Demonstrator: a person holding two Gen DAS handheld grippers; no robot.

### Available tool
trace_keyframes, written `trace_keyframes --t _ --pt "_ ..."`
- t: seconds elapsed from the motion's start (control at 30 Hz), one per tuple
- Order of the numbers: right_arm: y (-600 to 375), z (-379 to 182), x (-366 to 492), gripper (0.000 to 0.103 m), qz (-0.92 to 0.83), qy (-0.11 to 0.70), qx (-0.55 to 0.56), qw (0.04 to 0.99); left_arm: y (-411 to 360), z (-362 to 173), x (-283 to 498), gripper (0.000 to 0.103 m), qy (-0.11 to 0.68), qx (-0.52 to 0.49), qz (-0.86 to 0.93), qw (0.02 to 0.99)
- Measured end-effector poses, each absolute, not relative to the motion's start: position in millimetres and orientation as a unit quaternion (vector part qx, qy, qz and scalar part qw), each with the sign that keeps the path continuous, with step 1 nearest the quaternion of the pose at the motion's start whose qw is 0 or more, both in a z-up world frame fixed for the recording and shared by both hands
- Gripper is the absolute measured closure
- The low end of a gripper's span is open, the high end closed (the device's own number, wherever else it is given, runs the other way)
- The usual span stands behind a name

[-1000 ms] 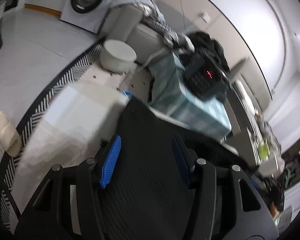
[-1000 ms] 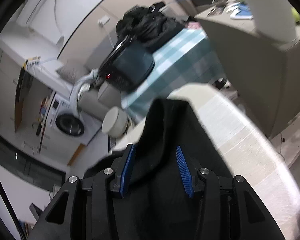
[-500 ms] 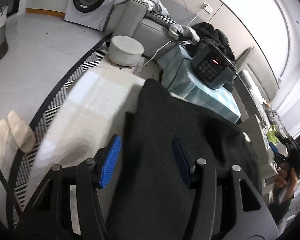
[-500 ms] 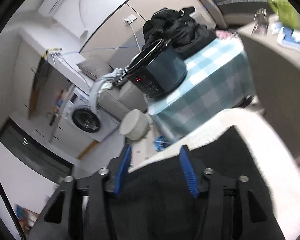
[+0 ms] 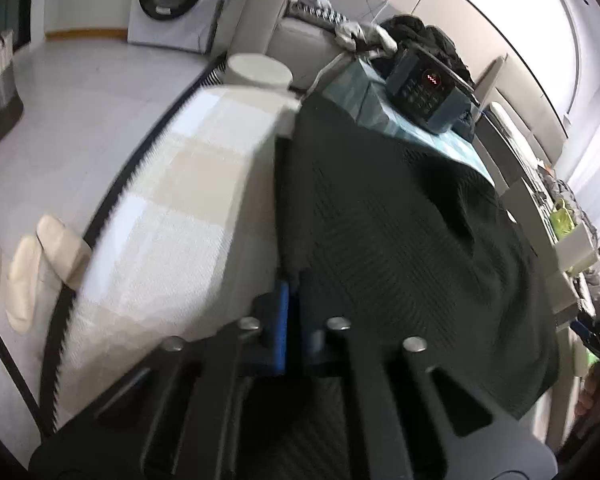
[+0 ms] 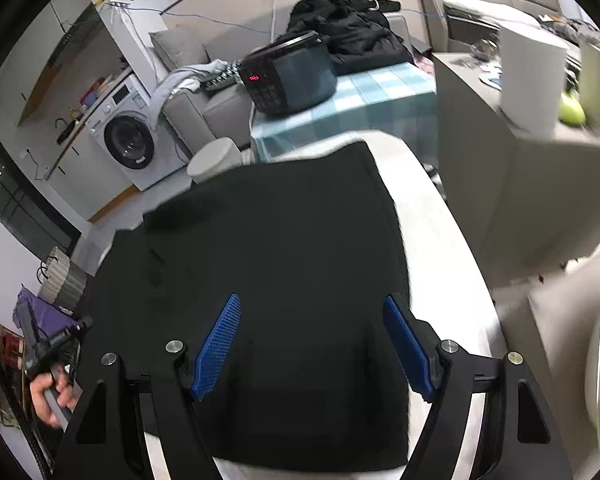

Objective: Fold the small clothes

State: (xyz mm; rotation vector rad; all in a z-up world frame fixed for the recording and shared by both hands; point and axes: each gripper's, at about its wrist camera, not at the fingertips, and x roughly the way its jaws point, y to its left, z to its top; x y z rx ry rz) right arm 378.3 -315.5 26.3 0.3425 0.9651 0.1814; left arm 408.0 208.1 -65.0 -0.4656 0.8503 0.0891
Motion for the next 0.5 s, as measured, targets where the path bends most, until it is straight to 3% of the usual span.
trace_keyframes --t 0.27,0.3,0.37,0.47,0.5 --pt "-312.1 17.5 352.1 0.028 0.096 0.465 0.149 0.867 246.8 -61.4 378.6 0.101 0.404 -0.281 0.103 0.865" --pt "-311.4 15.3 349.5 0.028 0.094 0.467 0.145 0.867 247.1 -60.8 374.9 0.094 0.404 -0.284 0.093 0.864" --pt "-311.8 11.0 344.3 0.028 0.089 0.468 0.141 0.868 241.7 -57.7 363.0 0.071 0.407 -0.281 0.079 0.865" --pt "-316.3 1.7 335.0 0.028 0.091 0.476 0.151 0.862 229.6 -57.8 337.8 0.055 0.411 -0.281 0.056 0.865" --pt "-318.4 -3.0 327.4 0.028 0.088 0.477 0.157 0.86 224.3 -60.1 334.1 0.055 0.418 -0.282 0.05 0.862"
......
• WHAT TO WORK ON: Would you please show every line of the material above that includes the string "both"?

• RESPONSE TO THIS TASK:
- Measured end-effector poses, each absolute, not relative to the motion's start: position in millimetres and orientation as a unit quaternion (vector part qx, qy, qz and scalar part qw), each with the sign that keeps the path continuous, with step 1 nearest the quaternion of the pose at the motion's start whose qw is 0 or more, both in a z-up world frame fixed for the recording and shared by both hands
State: (xyz mm; rotation vector rad; all in a z-up world frame fixed for the recording and shared by both hands; point and axes: each gripper's, at about its wrist camera, not at the fingertips, and x roughly the way its jaws point, y to its left, z to its top; x y z rx ry rz) right arm 378.3 -315.5 26.3 0.3425 0.9651 0.1814; left arm 408.0 208.1 -65.0 -0.4656 0.8503 0.0891

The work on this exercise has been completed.